You wake up one day and decide to have your gallbladder removed. Maybe you’re worried that you’re gaining too much weight, or perhaps you’ve read about the adverse effects of this surgery. Maybe you want to prevent gallstones or gallbladder cancer. Whatever your reasons, you’re sure that you want to live a healthier life and lose the weight. But then what?
A lot of people wonder how they’re going to eat now that their stomach’s (mostly) empty. Will they be able to eat whatever they want without worrying about extra calories? Will they be able to maintain their weight? These are some of the questions that you might have. But, before you answer them, let’s discuss what happens to your body after your gallbladder is removed.
What Happens To Your Body After Your Gallbladder Is Removed?
Your body’s primary response to removing your gallbladder is to attempt to restore it to its original condition.1 So, in other words, it reacts to the surgery by trying to replace what it believes is missing with the gallbladder; a mechanism known as the “biliopancreatic shunt.”
A biliopancreatic shunt is a connection between the bile duct and pancreatic duct that’s usually made through a hole in the stomach or intestine.2 This connection allows pancreatic enzymes to flow into the intestine where they can break down food. Without one, you’d have to consume food in such a way that your digestive system doesn’t reject it.
When you have a biliopancreatic shunt, you produce bile in the same way that you would if your gallbladder were intact. This means that your digestive system will have the same reaction to food regardless of whether the gallbladder is removed or not. Hence, your body will try to make up for the lack of a functional gallbladder with all the other organs and structures it can — including the brain.
What About Food Intake After Your Gallbladder Is Removed?
As mentioned, the biliopancreatic shunt is one of the ways in which your body attempts to restore itself to its original condition. Another important mechanism that your body uses to do this is to regulate your food intake. So, when your gallbladder is removed, your body starts making assumptions about how much food you should eat based on its current needs. In most cases, this means that your body will want you to eat less. In fact, up to a year after your gallbladder surgery, your body is still going to require fewer calories than it requires before the surgery.
When you have fewer calories available, you’re going to be forced to choose between eating some now or eating more later. Since eating now provides you with nutrients that help your body to repair itself, you’ll most likely choose to eat now. This is why you lose weight after your gallbladder is removed.
How Long Does It Take For You To Lose Weight Post-Surgery?
As mentioned, your body will try to restore itself to its original weight as soon as it has the opportunity. This means that your weight loss will be immediate (at least in the short term), but it may take longer in the long term.

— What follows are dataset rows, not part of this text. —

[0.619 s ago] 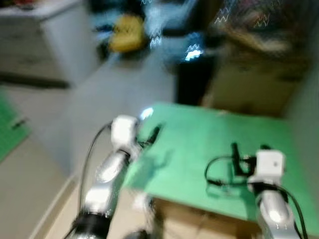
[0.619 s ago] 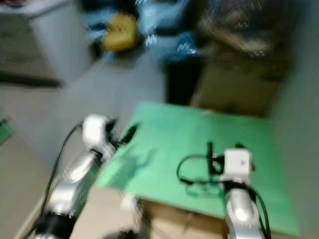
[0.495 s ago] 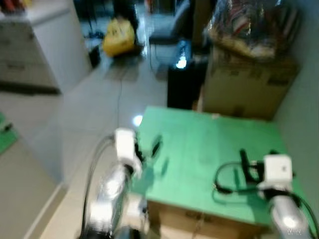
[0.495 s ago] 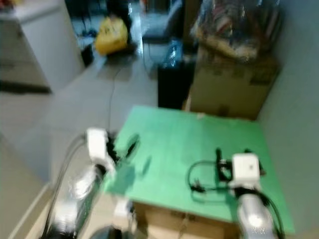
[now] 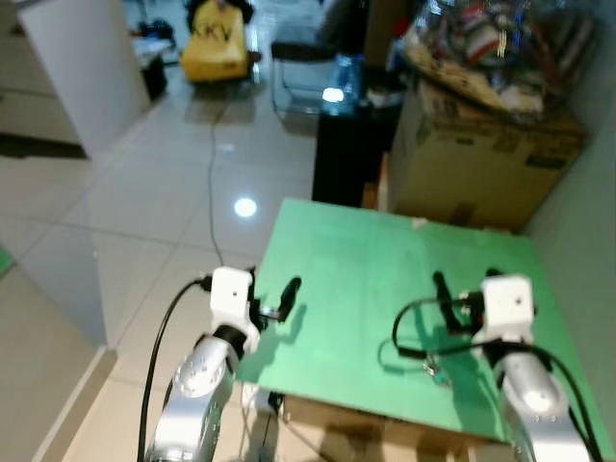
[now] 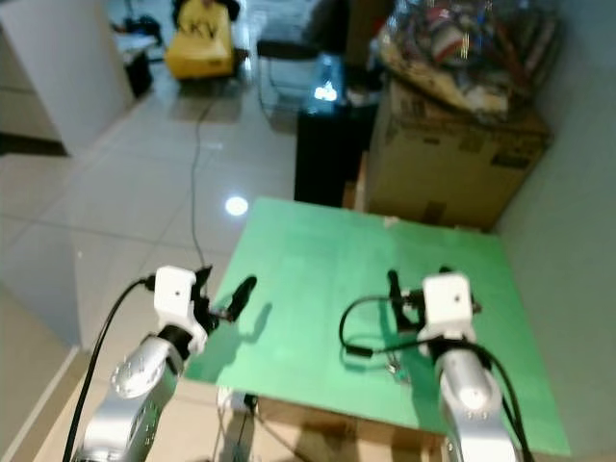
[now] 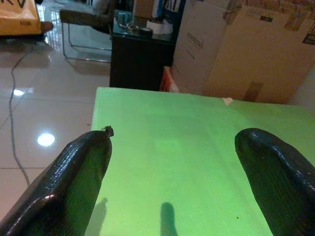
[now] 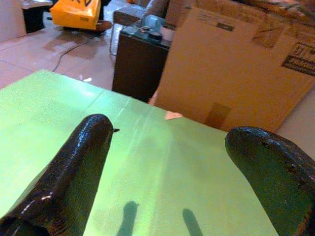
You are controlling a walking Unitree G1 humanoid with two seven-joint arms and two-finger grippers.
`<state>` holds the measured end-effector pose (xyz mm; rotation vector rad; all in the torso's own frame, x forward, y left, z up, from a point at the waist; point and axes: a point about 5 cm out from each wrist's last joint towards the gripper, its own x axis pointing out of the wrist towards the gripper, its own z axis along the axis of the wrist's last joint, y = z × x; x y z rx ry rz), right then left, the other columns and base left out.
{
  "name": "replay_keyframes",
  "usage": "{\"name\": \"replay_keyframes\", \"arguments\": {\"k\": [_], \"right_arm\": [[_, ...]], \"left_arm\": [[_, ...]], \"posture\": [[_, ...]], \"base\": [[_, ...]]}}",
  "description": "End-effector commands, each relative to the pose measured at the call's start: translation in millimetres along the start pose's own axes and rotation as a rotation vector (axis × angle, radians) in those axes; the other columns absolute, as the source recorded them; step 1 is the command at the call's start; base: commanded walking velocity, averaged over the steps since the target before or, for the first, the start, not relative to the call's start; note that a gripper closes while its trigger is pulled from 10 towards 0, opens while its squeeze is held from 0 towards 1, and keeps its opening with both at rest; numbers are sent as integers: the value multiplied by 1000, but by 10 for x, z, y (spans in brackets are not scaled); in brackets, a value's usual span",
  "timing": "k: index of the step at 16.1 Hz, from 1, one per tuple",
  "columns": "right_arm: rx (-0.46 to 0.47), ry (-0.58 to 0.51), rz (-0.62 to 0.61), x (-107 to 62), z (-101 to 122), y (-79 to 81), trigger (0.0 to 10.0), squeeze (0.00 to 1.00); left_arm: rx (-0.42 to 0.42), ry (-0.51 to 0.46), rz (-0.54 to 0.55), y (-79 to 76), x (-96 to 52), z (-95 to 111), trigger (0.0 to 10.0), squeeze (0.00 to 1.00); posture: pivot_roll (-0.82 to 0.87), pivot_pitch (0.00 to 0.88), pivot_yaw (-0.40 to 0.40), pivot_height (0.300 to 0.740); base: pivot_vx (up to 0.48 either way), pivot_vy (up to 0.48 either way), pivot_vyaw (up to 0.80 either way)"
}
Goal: Hang keys on a hook
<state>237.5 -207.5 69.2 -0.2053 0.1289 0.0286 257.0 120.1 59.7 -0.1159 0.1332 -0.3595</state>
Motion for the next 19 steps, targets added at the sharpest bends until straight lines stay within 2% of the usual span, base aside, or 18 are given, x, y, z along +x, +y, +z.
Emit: {"name": "replay_keyframes", "arguments": {"k": [1, 5, 7, 10, 13, 16, 17, 19], "right_arm": [[-4, 9, -10, -3, -16, -25, 10000, 0], [12, 5, -46, -35, -19, -34, 10000, 0], [7, 9, -57, -61, -28, -60, 10000, 0], [1, 9, -74, -57, -18, -98, 10000, 0], [30, 31, -66, -14, -34, -87, 10000, 0], [65, 86, -7, 158, -99, 21, 10000, 0], [74, 100, 1, 235, -113, 57, 10000, 0], [107, 129, 16, 332, -165, 105, 10000, 0]], "left_arm": [[7, -11, -5, -13, 21, 57, 10000, 0], [-25, -5, -42, -59, 56, 52, 10000, 0], [-67, 5, -46, -88, 84, 20, 10000, 0], [-73, 7, -66, -129, 142, 37, 10000, 0], [-38, -3, -40, -73, 224, 86, 10000, 0], [47, -33, -93, -70, 300, 197, 10000, 0], [77, -48, -154, -90, 301, 243, 10000, 0], [188, -37, -271, -137, 247, 276, 10000, 0]], "posture": [[-107, 0, -38, 740], [-136, 0, -3, 740], [-152, 0, 7, 740], [-173, 0, 24, 740], [-175, 0, 29, 740], [-149, 0, 31, 740], [-130, 0, 34, 740], [-76, 23, 34, 740]], "base": [[0, 0, 0], [0, 0, 0], [0, -356, 0], [0, -461, 0], [0, -153, 0], [0, 0, 0], [0, 0, 0], [0, 0, 0]]}}
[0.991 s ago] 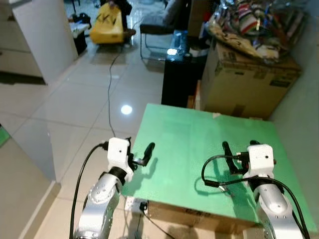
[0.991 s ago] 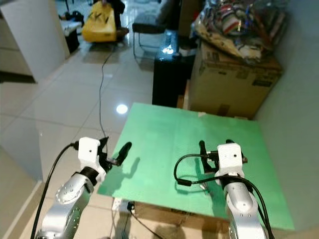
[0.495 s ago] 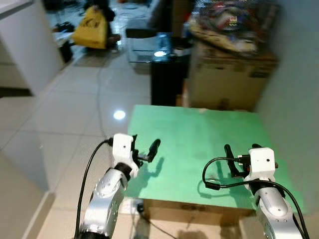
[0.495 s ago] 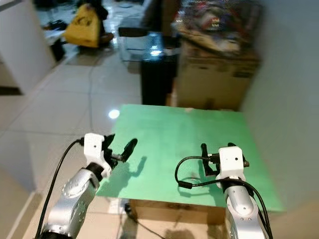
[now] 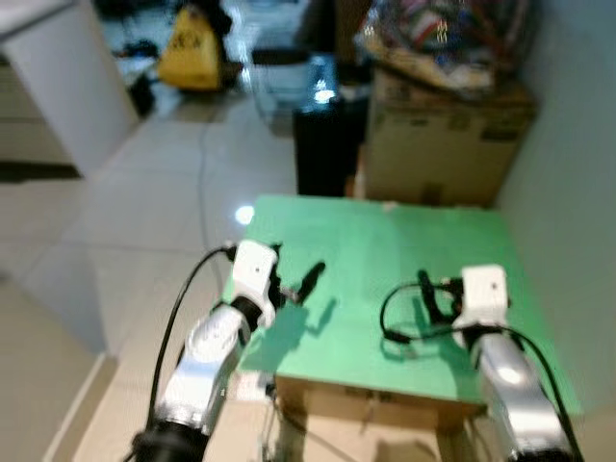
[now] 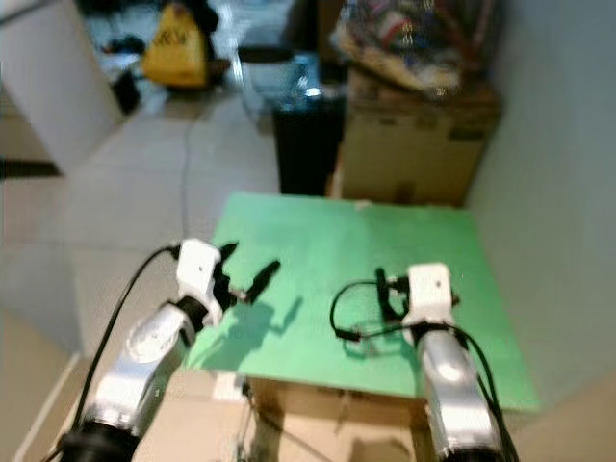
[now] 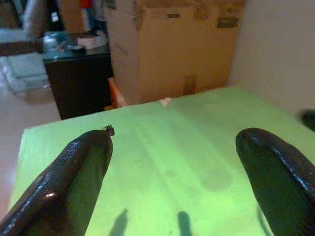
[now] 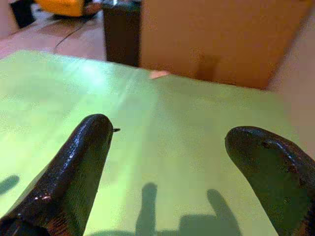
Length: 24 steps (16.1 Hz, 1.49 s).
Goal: Hang keys on a hook
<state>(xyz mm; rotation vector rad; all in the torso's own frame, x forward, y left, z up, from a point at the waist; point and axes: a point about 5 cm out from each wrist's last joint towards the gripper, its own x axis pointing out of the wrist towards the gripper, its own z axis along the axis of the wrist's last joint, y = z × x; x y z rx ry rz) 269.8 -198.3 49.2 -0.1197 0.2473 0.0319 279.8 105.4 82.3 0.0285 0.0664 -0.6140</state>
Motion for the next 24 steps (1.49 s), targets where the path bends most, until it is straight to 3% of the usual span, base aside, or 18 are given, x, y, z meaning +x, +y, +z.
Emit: {"name": "replay_keyframes", "arguments": {"k": [1, 3, 4, 5, 8, 12, 18, 24], "right_arm": [[34, 32, -2, 24, -68, -1, 10000, 0], [30, 68, -2, 77, -157, 63, 10000, 0], [21, 70, -12, 86, -174, 73, 10000, 0], [4, 64, -73, 75, -189, 80, 10000, 0], [-26, 26, -125, -30, -191, 165, 10000, 0], [-66, -8, -165, -188, -304, 231, 10000, 0], [112, -26, -221, -159, -390, 257, 10000, 0], [140, -1, -233, -126, -472, 334, 10000, 0]], "left_arm": [[46, -11, -79, -50, -32, 49, 10000, 0], [37, -24, -200, -39, -255, 160, 10000, 0], [-26, -15, -241, -44, -317, 197, 10000, 0], [-117, -46, -316, -97, -497, 308, 10000, 0], [-126, -60, -334, -199, -625, 264, 10000, 0], [-146, -84, -310, -219, -614, 223, 10000, 0], [-131, -82, -354, -350, -612, 184, 10000, 0], [-143, -69, -373, -335, -649, 190, 10000, 0]], "posture": [[-61, 40, 37, 740], [1, 100, 66, 740], [16, 115, 78, 740], [30, 135, 94, 740], [16, 139, 90, 740], [-4, 155, 67, 740], [-3, 229, 75, 740], [-13, 236, 99, 740]], "base": [[0, 0, 0], [0, 0, 0], [0, 0, 0], [0, 0, 0], [0, 0, 0], [0, 0, 0], [0, 0, 0], [0, 0, 0]]}}
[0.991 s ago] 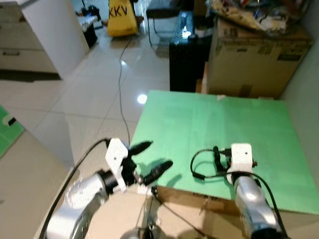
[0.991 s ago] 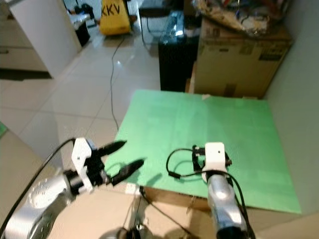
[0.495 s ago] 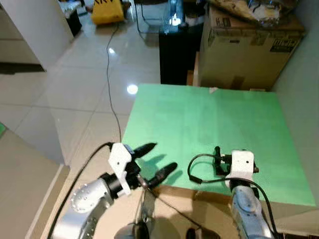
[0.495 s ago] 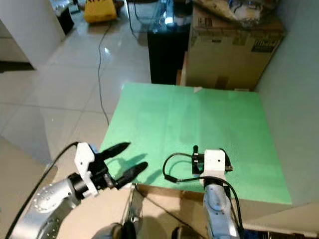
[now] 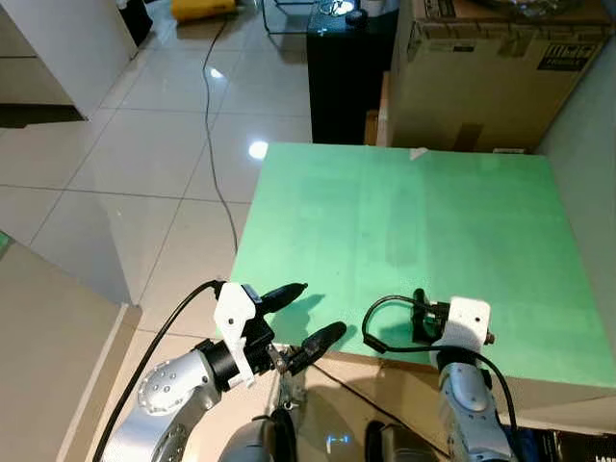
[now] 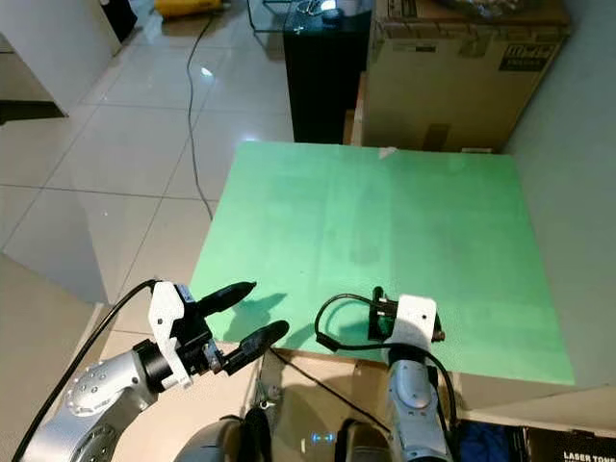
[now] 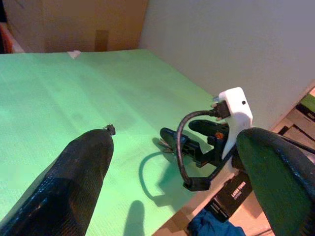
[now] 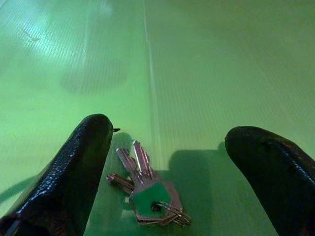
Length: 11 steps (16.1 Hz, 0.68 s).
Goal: Hang keys on a hook
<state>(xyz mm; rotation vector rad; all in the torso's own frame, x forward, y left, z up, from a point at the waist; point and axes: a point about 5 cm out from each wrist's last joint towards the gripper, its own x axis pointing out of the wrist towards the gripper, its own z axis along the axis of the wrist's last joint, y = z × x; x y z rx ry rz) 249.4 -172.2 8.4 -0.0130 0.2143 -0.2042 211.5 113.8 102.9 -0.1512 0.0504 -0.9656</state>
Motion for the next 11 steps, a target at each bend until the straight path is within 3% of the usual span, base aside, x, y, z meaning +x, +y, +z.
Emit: {"name": "replay_keyframes", "arguments": {"k": [1, 9, 10, 11], "right_arm": [[1, 27, -10, -46, -89, 19, 10000, 0], [-9, 74, 48, -94, -204, 145, 10000, 0], [-9, 76, 48, -94, -211, 145, 0, 0], [-7, 79, 49, -94, -217, 143, 0, 0]], "left_arm": [[6, 9, -16, -29, -56, 26, 10000, 0], [3, 25, 12, -55, -141, 10, 10000, 0], [4, 26, 16, -54, -143, 9, 10000, 0], [3, 26, 20, -52, -144, 7, 10000, 0]], "posture": [[-13, 236, 99, 740], [-7, 243, 85, 740], [-6, 243, 82, 740], [-5, 245, 81, 740]], "base": [[0, 0, 0], [0, 0, 0], [0, 0, 0], [0, 0, 0]]}}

In most cases, people start losing weight within a few days of their surgery. This rapid weight loss is usually a result of your body trying to shed off the extra fluids that it accumulated while your gallbladder was filled with bile. As time passes and your body gets back on track with eating regularly, you’ll start to see weight gain as your body tries to put everything back the way it was before the surgery.
Who Is At Risk Of Weight Gain After A Gallbladder Removal?
People who are at risk of weight gain after a gallbladder removal are those who are already predisposed to weight gain, or those who have a history of obesity or those who have had the surgery before.
In most cases, people who are already at risk of obesity are among those who are likely to gain weight after a gallbladder removal. This is because these individuals already have the basic building blocks for obesity — such as a large percentage of body fat and a low resting metabolic rate — put them at a higher risk of complications from the surgery.3
Even if you have the genes for obesity, or you’ve been diagnosed with pre-diabetes or Type II diabetes before, you may still be able to lose weight after your gallbladder is removed. It’s all about diet and exercise. If you want to be able to maintain your new weight, you have to learn how to eat healthy and how to exercise consistently. If you want to know how to lose weight after your gallbladder is removed, continue reading.